The people of Gujarat have a laddu in both hands after the election results. On one hand, they have a ruling party in the state whose PM wears his Gujarati identity on his sleeve. On the other, they have a strong opposition that consists of young and energetic leadership with a mass base and experience of people’s movements.

This is what the Congress has been lacking all the while: vigour, energy, direction. Its presence on the streets has been weak, and the Gujarat assembly doesn’t work for long sessions. This left ample scope for political and other types of activism. The void created by an inefficient and almost non-existent opposition was filled in large part by Jignesh Mevani-Hardik Patel-Alpesh Thakor in the last couple of years. The Congress, under Rahul Gandhi’s leadership, wisely joined forces with the trio before the elections, shedding the pretence of being the grand old party of India.

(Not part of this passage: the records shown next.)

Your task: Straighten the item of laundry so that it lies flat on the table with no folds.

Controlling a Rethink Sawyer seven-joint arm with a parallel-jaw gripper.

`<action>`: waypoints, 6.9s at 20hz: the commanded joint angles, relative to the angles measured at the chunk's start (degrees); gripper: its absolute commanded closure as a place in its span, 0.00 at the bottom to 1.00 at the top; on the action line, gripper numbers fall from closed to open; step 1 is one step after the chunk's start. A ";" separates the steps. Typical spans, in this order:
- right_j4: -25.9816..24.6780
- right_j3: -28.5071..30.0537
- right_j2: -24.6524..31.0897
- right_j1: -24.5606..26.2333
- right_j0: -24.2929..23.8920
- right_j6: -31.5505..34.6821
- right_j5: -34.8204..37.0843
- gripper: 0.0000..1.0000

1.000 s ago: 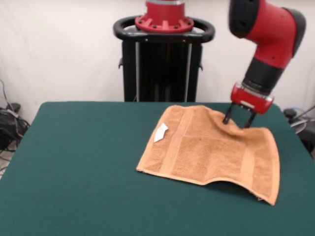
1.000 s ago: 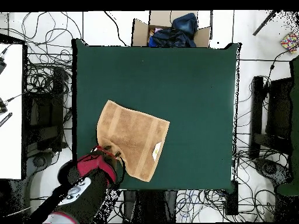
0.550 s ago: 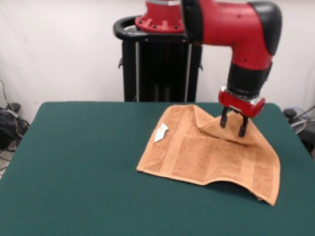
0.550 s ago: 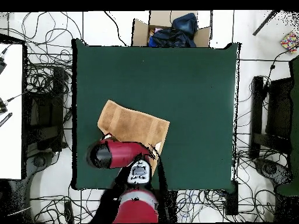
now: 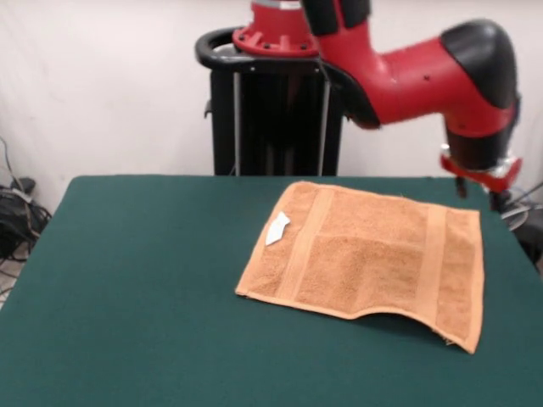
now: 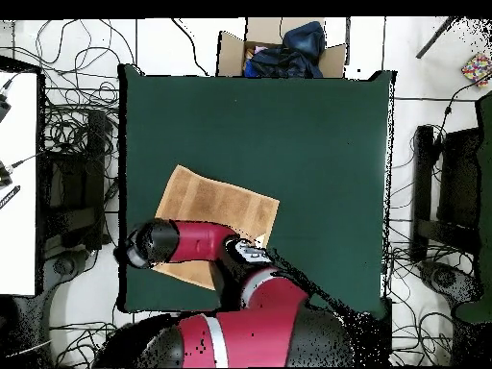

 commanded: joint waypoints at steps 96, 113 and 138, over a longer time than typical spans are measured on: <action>-36.51 -16.33 -14.82 0.65 -1.02 -3.61 1.96 0.00; -34.86 -15.79 -27.44 -2.06 13.88 6.59 3.47 0.00; -25.99 -19.92 -46.35 11.23 31.77 21.97 -12.31 0.00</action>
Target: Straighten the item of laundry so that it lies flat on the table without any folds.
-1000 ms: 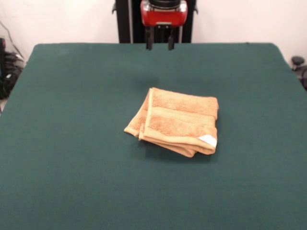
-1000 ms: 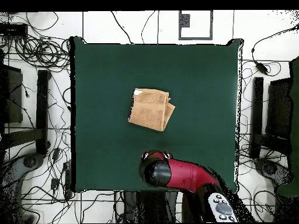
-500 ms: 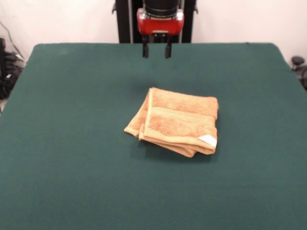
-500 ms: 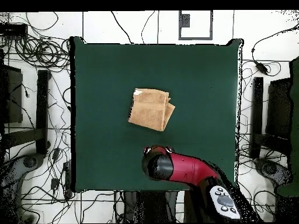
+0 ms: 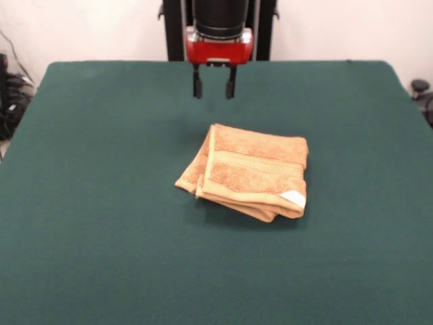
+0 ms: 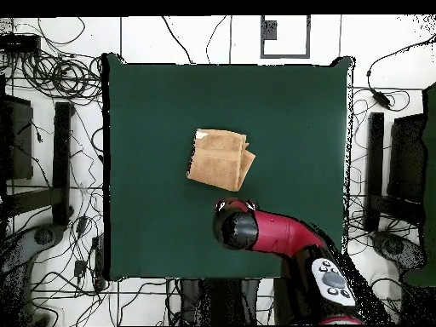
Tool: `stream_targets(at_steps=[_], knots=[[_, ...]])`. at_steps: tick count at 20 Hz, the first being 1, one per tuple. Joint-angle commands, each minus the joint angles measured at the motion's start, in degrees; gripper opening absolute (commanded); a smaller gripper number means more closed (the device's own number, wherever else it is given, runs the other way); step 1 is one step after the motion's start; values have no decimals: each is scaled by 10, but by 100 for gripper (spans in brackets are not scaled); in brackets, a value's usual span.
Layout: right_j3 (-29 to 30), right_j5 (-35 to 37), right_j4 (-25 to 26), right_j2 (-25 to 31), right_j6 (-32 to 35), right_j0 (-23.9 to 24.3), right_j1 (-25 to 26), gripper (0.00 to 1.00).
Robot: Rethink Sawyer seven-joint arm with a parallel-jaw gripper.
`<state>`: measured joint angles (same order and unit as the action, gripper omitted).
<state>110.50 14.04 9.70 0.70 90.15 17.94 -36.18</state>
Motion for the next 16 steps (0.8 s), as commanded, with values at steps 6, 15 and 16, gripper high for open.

Their future collaboration remains an interesting possibility full of political activity—especially that of Patel and Mevani, who have still remained out of the Congress fold.

Since the Congress has not won the election, it has no obligations to fulfil except to stay relevant. It can afford to keep warm relations politically with Mevani and Patel. Recharged by the results, it might prepare for the 2019 fight utilising Thakor’s hold on OBCs through huge public meetings, which serve as a display of strength.

Mevani is a combination of sharp intellect, fierce oratory, and grassroots activism. Freedom fighter Bhagat Singh and legendary Gujarati poet ‘Mareez’ are closest to his heart. The Congress might use Mevani as the outsider in mobilising not just Dalits, but also the other youth.

Patel has not been very successful in denting the BJP vote share in Gujarat. That might reduce his political weight a little, but he is likely to be there for a longer period because he has shown strong leadership qualities, especially in the second phase of the Patidar movement.

If he continues the rhetoric against BJP’s economic, agricultural, and educational policies without leaving his caste pitch, he can get support in many other states. But he must have realised by now that his caste identity is not enough to defeat the BJP. The formation of a BJP government once again in the state, however, can prove to be a rallying point for those already unhappy with the BJP. They might find common cause with Patel.

The BJP’s double digit figure has its own psychological impact, in terms of the insecurity of losing ground slowly, especially in the assembly. The entry of the likes of Mevani and Thakor, and the absence of the old guard of the Congress in the assembly, will pave the way for a different kind of dynamic and politics.

The Congress, with the help of Mevani and Patel, can infuse a sense of alarm and urgency in the ruling dispensation, and force it to work hard and quick. The BJP will also try to diffuse the movement and the mass appeal of Mevani and Patel in the wake of its victory.

Its over reliance on Modi should also worry the party leaders.

The Congress lost the elections, but has gained new, much-needed, credible opposition allies on the ground, right in the heartland of BJP. It can re-energise itself by following similar a strategy nationally.

Urvish Kothari is a senior columnist and writer based at Ahmedabad.